Reputation: 144
Is there a way to fill in for implicit missingness for future dates based on id?
For example, imagine a experiment that starts in Jan-2016. I have 3 participants that join in at different periods.

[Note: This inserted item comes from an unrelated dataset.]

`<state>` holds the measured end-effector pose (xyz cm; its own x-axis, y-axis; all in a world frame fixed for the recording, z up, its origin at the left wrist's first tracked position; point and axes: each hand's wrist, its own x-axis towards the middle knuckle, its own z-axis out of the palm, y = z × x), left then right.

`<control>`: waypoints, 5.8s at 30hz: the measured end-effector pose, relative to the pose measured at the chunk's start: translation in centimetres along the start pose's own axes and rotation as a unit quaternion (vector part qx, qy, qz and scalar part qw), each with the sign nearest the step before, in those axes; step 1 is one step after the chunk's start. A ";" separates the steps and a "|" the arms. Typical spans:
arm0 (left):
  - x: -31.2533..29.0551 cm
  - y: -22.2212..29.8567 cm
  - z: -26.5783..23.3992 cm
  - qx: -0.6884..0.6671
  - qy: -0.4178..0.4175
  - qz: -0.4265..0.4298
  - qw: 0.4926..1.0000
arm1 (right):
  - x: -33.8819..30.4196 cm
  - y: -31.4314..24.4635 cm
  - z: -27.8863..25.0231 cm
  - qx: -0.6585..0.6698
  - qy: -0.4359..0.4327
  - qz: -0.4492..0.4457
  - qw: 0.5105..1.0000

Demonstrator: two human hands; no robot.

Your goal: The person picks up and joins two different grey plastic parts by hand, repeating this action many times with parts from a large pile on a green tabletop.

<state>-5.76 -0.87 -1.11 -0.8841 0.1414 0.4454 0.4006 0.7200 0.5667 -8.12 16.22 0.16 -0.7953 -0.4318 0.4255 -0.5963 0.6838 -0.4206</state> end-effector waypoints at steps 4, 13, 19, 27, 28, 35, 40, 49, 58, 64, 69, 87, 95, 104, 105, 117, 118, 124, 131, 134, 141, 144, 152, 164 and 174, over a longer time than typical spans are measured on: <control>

Subject 1 joins me in Jan and continues to stay until Aug. Subj 2 joins me in March, and stays in the experiment until August. Subject 3 also joins me in March, but drops out sometime in in May, so no observations are recorded for periods May-Aug.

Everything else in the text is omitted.